Twitter responded, as memes appeared in January calling for cheaper alternatives to Easter eggs, one of the proposed options being Easter potatoes. Potatoes USA, a commodity board in Colorado focused on marketing spuds, joined in on the chatter. #easterpotatoes continues to surface on social media.

“Earlier this year, we noticed people online started talking about painting Easter potatoes, and we thought it was a really fun idea to add to their Easter festivities,” Kimberlee Breshears, Potatoes USA chief marketing officer, said via email. “We’ve loved the response to this campaign — people seem to be having a lot of fun with it.”

People for the Ethical Treatment of Animals suggested other alternatives. In a March blog post, the organization called on first lady Jill Biden to replace chicken eggs in the White House event with plastic or wooden eggs or painted rocks as a less costly and more humane approach.

The eggs won.

Biden, a professor at Northern Virginia Community College, will receive an intricately crafted and painted pullet egg within a hen’s egg to reflect the “Eggucation” theme of the 2023 Easter event.

“You can’t have Easter without eggs,” said Metz. “Eggs are such an integral part of Easter and Passover celebrations and a part of so many longtime family traditions. I don’t think painting rocks or potatoes will catch on — there’s no replacement for eggs for celebrating or eating during this season.”

Metz, whose board markets and promotes egg sales domestically and internationally, said a refrigerated truck full of finished eggs dyed to match color charts provided by the White House reached its destination the weekend before Easter.

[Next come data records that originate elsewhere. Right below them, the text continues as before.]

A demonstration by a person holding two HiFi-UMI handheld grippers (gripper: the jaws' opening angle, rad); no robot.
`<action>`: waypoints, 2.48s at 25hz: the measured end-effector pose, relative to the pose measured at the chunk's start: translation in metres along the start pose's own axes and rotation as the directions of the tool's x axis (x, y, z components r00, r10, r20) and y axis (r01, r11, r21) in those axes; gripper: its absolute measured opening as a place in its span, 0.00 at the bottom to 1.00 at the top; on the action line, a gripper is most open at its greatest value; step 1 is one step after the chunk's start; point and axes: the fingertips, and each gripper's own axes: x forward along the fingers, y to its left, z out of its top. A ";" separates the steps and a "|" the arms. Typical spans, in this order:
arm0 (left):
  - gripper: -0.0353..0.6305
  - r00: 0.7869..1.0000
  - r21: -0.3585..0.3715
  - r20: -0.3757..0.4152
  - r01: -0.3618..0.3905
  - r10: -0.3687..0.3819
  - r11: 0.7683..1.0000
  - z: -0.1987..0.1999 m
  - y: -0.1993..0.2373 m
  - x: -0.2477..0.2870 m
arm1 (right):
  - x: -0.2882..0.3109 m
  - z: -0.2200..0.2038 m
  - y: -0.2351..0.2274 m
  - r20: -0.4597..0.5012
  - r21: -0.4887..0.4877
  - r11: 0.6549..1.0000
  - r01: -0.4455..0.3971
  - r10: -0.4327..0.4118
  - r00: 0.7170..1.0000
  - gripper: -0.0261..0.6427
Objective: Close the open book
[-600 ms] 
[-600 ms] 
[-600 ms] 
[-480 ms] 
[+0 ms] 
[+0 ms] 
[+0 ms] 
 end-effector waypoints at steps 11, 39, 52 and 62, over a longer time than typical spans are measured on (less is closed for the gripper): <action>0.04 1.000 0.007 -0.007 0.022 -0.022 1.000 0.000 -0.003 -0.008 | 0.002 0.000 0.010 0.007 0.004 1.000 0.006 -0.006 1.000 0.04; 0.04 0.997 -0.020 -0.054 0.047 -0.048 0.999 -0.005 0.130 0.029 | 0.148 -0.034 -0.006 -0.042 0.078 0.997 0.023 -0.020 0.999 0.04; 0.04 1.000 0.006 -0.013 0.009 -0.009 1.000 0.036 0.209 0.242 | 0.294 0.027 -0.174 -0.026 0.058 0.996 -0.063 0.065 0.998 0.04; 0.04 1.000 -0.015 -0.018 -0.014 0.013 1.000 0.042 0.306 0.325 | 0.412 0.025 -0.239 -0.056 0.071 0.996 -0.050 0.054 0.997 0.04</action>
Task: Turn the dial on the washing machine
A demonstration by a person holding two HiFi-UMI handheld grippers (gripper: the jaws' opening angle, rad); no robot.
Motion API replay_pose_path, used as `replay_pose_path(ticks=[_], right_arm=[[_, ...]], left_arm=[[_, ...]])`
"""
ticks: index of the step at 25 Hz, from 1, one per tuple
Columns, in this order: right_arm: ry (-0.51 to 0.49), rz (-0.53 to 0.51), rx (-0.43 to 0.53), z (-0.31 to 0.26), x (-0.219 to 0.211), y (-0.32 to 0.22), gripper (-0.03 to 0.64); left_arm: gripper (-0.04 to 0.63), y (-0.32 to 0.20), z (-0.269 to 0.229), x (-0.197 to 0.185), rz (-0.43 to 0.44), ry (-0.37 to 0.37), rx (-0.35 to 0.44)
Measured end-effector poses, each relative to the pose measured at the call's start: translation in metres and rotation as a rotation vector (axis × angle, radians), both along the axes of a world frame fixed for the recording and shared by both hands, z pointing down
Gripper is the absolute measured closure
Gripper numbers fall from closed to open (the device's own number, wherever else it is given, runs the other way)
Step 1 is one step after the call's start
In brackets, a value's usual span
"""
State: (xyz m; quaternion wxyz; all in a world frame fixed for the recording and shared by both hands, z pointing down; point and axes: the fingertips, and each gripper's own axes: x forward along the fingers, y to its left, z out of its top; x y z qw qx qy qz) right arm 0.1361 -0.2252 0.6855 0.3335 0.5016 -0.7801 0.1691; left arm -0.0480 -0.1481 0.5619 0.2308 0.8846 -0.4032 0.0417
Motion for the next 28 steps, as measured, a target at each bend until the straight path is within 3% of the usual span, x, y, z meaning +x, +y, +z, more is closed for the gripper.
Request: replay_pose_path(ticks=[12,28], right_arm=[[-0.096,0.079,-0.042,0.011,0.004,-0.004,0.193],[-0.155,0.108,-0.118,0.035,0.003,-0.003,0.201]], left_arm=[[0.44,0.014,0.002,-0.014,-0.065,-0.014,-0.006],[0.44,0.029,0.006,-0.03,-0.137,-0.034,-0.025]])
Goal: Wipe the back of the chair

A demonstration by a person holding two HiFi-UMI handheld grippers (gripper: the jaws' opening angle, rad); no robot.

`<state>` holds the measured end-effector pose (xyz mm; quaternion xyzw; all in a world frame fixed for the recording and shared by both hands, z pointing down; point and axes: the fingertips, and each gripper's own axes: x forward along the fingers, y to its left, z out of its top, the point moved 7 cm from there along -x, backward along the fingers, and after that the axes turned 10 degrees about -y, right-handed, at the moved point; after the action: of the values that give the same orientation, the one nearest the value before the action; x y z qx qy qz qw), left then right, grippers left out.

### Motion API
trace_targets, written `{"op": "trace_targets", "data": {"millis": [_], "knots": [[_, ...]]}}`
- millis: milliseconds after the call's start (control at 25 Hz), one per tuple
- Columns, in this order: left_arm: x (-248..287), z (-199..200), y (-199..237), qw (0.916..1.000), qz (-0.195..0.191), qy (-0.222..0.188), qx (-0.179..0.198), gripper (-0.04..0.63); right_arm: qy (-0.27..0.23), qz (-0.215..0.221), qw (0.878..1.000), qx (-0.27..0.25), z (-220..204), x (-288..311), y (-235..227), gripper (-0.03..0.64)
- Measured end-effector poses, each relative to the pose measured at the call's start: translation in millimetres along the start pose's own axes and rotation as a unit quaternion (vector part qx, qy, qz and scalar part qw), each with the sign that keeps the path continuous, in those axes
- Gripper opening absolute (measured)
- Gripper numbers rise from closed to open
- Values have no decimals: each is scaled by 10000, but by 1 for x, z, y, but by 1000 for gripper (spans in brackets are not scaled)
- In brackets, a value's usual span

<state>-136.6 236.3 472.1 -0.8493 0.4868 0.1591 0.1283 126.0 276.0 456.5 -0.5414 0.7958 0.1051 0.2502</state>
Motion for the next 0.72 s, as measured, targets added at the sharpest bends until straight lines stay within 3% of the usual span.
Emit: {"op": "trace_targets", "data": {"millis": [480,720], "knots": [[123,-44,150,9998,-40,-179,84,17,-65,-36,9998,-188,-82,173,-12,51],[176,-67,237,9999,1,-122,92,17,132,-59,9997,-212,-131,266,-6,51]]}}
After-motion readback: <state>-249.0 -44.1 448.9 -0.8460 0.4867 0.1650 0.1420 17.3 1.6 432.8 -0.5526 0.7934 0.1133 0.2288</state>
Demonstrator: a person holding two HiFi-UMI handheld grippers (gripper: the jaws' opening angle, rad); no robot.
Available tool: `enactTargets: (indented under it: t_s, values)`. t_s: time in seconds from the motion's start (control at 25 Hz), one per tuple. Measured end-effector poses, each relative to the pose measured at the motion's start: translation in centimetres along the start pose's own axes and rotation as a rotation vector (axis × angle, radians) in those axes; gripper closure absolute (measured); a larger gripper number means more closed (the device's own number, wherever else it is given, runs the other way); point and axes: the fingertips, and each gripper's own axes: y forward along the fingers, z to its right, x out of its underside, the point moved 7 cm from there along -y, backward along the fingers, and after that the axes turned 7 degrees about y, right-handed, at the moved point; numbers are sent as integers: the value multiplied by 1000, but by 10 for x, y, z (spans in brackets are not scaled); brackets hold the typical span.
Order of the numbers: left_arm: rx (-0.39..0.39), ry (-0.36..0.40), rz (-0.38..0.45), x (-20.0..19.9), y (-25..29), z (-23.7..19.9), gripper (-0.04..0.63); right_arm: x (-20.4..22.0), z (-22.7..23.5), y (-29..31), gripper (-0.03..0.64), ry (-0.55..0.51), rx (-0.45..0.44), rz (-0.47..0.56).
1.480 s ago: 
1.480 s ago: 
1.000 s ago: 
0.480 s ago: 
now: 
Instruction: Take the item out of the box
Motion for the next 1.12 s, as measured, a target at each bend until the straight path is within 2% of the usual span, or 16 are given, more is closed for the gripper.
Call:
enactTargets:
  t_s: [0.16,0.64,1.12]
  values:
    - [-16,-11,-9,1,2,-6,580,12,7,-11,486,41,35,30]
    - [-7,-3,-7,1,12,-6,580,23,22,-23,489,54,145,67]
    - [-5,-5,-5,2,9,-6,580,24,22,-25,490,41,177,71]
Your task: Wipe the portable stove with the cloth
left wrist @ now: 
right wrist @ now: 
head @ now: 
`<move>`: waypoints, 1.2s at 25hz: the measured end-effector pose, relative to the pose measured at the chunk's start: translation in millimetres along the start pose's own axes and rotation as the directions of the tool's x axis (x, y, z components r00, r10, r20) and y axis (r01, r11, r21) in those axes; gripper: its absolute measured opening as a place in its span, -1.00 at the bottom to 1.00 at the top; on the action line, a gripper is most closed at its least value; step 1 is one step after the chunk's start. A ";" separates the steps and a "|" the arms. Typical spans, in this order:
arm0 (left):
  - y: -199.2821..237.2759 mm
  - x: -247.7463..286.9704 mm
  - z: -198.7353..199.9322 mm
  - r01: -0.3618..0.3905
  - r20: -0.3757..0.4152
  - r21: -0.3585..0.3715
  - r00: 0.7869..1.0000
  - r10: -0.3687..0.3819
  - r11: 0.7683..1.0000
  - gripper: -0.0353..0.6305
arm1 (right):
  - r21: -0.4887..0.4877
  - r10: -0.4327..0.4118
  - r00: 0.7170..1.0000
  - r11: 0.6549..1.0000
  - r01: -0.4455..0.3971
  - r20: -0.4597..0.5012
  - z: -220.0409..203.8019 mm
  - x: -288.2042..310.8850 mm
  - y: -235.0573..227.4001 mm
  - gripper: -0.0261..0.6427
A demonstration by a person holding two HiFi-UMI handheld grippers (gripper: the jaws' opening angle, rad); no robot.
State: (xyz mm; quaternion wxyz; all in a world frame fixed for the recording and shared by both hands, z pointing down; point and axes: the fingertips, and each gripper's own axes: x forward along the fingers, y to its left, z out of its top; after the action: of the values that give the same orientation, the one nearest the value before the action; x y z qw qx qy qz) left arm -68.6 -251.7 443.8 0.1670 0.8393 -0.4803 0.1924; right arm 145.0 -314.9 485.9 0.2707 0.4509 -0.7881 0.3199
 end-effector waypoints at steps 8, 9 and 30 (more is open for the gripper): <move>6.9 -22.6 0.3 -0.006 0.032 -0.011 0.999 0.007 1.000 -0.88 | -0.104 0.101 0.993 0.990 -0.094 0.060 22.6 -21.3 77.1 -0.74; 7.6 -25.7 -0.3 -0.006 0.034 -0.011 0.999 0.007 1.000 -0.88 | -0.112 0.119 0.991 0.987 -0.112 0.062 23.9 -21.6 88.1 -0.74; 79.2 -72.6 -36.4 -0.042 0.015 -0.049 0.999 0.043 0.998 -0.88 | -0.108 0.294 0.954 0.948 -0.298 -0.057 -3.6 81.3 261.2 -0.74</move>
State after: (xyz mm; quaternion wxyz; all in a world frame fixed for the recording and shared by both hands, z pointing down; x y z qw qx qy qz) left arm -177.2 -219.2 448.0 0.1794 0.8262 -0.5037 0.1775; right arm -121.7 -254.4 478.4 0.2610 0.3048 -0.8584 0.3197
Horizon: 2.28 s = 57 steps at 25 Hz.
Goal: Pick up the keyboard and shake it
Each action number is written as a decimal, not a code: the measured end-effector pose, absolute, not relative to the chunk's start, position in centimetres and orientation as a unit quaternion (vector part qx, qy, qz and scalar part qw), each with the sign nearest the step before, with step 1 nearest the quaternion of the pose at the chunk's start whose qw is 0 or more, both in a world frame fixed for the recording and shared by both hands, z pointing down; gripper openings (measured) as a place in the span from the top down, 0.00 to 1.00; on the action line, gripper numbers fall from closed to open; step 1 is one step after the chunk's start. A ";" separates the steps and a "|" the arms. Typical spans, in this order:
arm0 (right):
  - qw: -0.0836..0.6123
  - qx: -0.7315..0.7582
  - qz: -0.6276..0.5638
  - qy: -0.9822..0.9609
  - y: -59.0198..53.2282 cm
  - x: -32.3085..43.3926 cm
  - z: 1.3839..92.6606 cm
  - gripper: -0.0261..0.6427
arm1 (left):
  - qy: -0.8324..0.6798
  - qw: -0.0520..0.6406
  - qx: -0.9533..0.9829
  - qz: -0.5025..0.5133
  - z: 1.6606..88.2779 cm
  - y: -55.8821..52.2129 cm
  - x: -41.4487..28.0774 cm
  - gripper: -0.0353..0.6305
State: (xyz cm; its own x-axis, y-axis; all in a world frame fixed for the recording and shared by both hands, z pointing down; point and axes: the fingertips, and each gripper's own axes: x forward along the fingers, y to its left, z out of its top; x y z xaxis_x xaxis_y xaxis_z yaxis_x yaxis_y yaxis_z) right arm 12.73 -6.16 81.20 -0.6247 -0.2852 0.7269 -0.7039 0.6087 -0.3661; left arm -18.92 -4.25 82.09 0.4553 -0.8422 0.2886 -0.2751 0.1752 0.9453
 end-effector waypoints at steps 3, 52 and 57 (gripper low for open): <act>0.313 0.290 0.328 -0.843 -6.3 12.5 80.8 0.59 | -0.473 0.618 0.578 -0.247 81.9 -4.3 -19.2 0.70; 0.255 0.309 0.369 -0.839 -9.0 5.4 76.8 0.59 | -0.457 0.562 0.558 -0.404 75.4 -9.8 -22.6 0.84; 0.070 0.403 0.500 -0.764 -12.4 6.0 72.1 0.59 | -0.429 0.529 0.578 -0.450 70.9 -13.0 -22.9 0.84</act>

The event is the White House’s largest public event and showcases U.S. eggs not only at the hunt, the roll and the decorating stations, but also among the food options.

‘This year we will have a special exhibit on the lawn that talks about the journey of the egg from the farm to the plate but also from the farm to the Easter egg roll,” said Metz, part of the effort “to make sure eggs are very well represented.”

The Agricultural Marketing Service, part of the Agriculture Department, in a boost to the spirit of the occasion, reported March 31 that wholesale prices for shell eggs in cartons were declining from pre-Easter levels as anticipated demand for holiday eggs was met.

“Retail grocery promotional activity featuring shell eggs for the holiday are beginning to appear in store ads but the extent is more subdued than in recent Easters — giving the traditional Easter egg hunt a whole new meaning for consumers this season,” the report drolly noted.